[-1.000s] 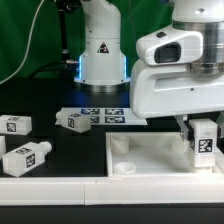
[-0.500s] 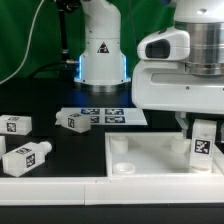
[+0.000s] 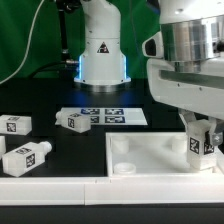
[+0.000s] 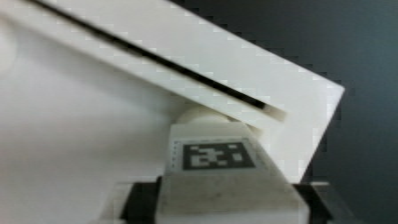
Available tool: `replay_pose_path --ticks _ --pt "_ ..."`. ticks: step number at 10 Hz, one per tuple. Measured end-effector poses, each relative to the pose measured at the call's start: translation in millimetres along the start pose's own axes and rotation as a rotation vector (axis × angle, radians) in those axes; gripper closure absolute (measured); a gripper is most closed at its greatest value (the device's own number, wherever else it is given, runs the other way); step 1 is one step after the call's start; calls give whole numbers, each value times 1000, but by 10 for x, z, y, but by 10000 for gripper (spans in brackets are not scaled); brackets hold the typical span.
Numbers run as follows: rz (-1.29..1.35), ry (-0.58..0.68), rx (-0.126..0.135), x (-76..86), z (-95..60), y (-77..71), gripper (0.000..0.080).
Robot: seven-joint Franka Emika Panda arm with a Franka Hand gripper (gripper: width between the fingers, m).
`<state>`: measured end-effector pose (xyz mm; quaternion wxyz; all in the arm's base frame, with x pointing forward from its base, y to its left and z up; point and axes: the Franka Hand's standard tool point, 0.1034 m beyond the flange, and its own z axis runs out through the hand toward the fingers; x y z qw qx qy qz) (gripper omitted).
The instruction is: Assemble one leg
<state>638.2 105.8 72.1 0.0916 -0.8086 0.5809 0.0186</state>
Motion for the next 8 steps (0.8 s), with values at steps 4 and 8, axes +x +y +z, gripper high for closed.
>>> replay_pose_path --ticks 4,8 --pt "-175 7 -8 -5 5 6 335" --pt "-428 -12 -71 -109 -32 -3 162"
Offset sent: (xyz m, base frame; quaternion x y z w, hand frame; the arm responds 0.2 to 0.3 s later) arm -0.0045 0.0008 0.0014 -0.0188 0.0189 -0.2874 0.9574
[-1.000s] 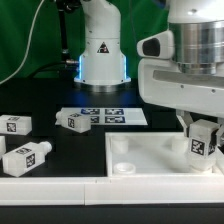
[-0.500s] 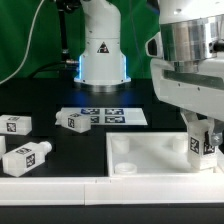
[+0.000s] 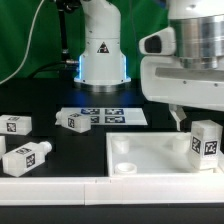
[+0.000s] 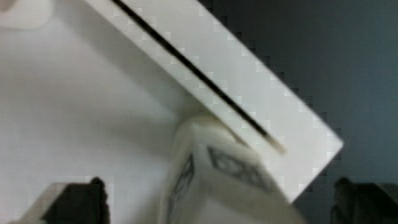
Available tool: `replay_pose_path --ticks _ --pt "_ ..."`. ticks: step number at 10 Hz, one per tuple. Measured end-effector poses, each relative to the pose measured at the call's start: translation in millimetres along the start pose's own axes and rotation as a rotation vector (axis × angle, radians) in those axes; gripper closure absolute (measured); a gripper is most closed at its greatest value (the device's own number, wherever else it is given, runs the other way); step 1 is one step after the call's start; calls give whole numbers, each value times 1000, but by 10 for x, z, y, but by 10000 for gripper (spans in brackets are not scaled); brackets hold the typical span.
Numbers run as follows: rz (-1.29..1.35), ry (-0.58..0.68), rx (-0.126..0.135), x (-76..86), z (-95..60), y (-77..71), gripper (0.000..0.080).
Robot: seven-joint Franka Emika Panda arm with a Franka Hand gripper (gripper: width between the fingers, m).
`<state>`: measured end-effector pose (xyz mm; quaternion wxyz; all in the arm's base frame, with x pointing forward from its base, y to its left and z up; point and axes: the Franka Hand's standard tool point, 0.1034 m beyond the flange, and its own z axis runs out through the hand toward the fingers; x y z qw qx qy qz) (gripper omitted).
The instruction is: Assemble one leg
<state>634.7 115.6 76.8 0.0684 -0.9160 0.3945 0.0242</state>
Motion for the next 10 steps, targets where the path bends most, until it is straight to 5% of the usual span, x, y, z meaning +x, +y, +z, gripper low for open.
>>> replay_pose_path --ticks 2,5,8,10 --pt "-32 5 -5 -4 1 -4 152" --pt "-411 23 -40 70 70 -1 151" --pt "-428 19 -42 69 109 -9 151" --pt "-310 16 -37 57 117 -11 411"
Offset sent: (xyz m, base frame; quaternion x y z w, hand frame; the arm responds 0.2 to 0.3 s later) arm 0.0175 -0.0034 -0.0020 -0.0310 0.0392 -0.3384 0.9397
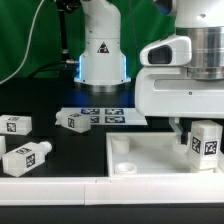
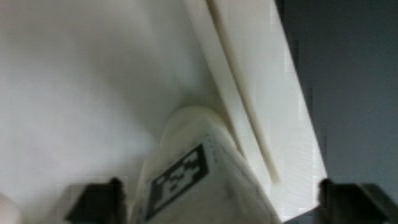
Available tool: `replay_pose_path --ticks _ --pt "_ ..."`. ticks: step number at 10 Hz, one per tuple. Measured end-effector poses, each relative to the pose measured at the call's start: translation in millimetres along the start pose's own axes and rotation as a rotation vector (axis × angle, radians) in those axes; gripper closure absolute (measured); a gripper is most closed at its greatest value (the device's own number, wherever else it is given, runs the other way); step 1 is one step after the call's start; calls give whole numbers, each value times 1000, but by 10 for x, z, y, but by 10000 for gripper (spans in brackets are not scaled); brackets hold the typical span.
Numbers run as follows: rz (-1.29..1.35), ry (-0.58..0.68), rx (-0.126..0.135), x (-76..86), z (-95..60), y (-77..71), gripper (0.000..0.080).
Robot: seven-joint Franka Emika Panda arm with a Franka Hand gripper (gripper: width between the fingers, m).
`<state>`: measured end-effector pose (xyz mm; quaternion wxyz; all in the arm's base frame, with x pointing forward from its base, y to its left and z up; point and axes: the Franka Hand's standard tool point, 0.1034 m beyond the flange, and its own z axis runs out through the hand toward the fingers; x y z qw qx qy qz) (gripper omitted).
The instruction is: Assemble one leg
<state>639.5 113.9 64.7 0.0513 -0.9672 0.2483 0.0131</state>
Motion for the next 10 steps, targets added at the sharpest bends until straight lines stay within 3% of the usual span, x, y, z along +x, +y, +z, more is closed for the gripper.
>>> replay_pose_path --ticks 1,2,6,8,10 --pt "77 -17 -11 -39 21 34 411" --pt "160 -16 -11 -42 21 26 520" --pt "594 -7 -5 -54 22 -24 520" --pt "828 -24 42 -16 33 -24 518" --pt "771 -26 41 -25 38 -26 518"
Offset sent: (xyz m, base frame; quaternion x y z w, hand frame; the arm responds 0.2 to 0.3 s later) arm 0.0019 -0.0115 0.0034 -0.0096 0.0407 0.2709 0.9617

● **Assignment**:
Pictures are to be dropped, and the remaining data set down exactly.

● **Task output**:
[-1.000s] 
[-0.500s] 
[+0.000s] 
[+0.000s] 
Available tool: `replay_pose_path --ticks _ --pt "_ ..."`. ticks: step number at 10 Hz, one per tuple. Measured end-effector poses, each relative to the pose measured at the call's start: translation in millimetres along the start pose's own axes and rotation as a rotation vector (axis × angle, radians) in those axes; gripper closure absolute (measured); a gripper is most closed at its greatest value (the device's own number, wherever else it is given, runs the other way); step 1 is one step after the call's start; calls give whole numbers, each value times 1000, but by 10 for x, z, y, but by 10000 for gripper (spans in brackets are not scaled); brackets hold the typical span.
Numbers run as follows: rz (-1.29..1.35), ry (-0.58..0.68), rx (-0.126..0.135), x (-76..86), z (-95..60), y (-77..71), gripper (0.000..0.080).
Robot: seven-joint Franka Emika Panda arm with a Franka Hand gripper (gripper: width between the fingers, m).
`<state>`: measured end-effector pose (xyz mm; quaternion wxyz; all in the arm's base frame, with x pointing forward from its base, y to its left and z up; point and axes: the Franka Hand's standard tool point, 0.1034 m beyond the flange, and its own z axis runs out through the hand toward the fingers; x y z qw qx qy qz) (gripper omitted).
The instruction is: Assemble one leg
<state>638.2 105.8 72.1 0.0916 -0.8086 0.5809 0.0186</state>
Motion for the next 8 steps (0.8 s), with values at steps 4 and 8, axes +x +y +z, gripper high for closed.
>>> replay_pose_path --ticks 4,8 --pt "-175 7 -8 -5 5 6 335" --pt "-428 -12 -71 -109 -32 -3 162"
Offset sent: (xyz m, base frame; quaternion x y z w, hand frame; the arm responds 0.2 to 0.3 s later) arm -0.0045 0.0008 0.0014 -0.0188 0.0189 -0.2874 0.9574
[-1.000s] 
[-0.500s] 
[+0.000s] 
[+0.000s] 
Available tool: `replay_pose_path --ticks _ --pt "_ ..."`. ticks: step number at 10 Hz, one per tuple. Measured end-effector poses, each relative to the pose measured at the call's start: translation in millimetres along the start pose's own axes and rotation as a rotation vector (axis × angle, radians) in those axes; gripper closure absolute (measured); a gripper is most closed at its greatest value (the device's own number, wherever else it is given, runs the other way); step 1 is one step after the call's start; calls give whole numbers, each value times 1000, but by 10 for x, z, y, but by 10000 for gripper (spans in brackets are not scaled); brackets hold the typical span.
Numbers run as follows: rz (-1.29..1.35), ry (-0.58..0.68), rx (-0.126..0.135), x (-76..86), z (-95..60), y (-77..71), gripper (0.000..0.080).
Robot: seven-joint Franka Emika Panda arm with a Franka Hand gripper (gripper: width between the fingers, m).
`<state>`: measured end-effector pose (xyz mm; quaternion wxyz; all in the arm's base frame, with x pointing forward from its base, y to its left and z up; point and axes: the Franka Hand's standard tool point, 0.1034 m beyond the flange, and its own z axis runs out through the hand toward the fingers; x y z qw qx qy qz) (gripper omitted).
The instruction is: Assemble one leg
<state>634.7 115.6 76.8 0.0684 -0.9160 0.3945 0.0242</state>
Motion for the next 10 steps, targets where the path bends most, until it is straight to 5% of the usual span, x, y, z meaning +x, +y, +z, gripper low for open.
>>> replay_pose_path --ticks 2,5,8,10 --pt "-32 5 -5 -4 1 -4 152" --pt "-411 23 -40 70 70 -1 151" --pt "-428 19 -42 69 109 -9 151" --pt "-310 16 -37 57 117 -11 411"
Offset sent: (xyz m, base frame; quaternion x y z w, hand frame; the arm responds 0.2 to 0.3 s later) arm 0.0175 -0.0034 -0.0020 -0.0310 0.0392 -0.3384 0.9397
Available tool: `replay_pose_path --ticks _ --pt "_ ..."`. ticks: step number at 10 Hz, one per tuple. Measured end-effector poses, each relative to the pose measured at the call's start: translation in millimetres along the start pose's own axes and rotation as a rotation vector (axis × angle, radians) in those axes; gripper closure absolute (measured); a gripper is most closed at its greatest value (the device's own number, wherever else it is given, runs the other way); step 1 is one step after the call's start; calls give whole numbers, each value times 1000, but by 10 for x, z, y, but by 10000 for gripper (spans in brackets are not scaled); brackets hold the typical span.
Numbers run as follows: rz (-1.29..1.35), ry (-0.58..0.68), rx (-0.126..0.135), x (-76..86), z (-95..60), y (-77..71), gripper (0.000..0.080).
Robot: seven-joint Franka Emika Panda arm with a Franka Hand gripper (gripper: width between the fingers, m).
`<state>`: measured end-effector pose (xyz mm; quaternion wxyz; all in the arm's base frame, with x pointing forward from its base, y to its left and z up; point and axes: the Franka Hand's standard tool point, 0.1034 m beyond the flange, and its own z axis runs out through the hand toward the fingers; x y z qw qx qy qz) (gripper omitted).
The instruction is: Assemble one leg
<state>639.5 113.9 64.7 0.0513 -0.9672 0.2483 0.0131</state>
Motion for the next 10 steps, targets added at the sharpest bends until straight lines stay within 3% of the usual span, x, y, z along +x, +y, +z, more is closed for the gripper.
>>> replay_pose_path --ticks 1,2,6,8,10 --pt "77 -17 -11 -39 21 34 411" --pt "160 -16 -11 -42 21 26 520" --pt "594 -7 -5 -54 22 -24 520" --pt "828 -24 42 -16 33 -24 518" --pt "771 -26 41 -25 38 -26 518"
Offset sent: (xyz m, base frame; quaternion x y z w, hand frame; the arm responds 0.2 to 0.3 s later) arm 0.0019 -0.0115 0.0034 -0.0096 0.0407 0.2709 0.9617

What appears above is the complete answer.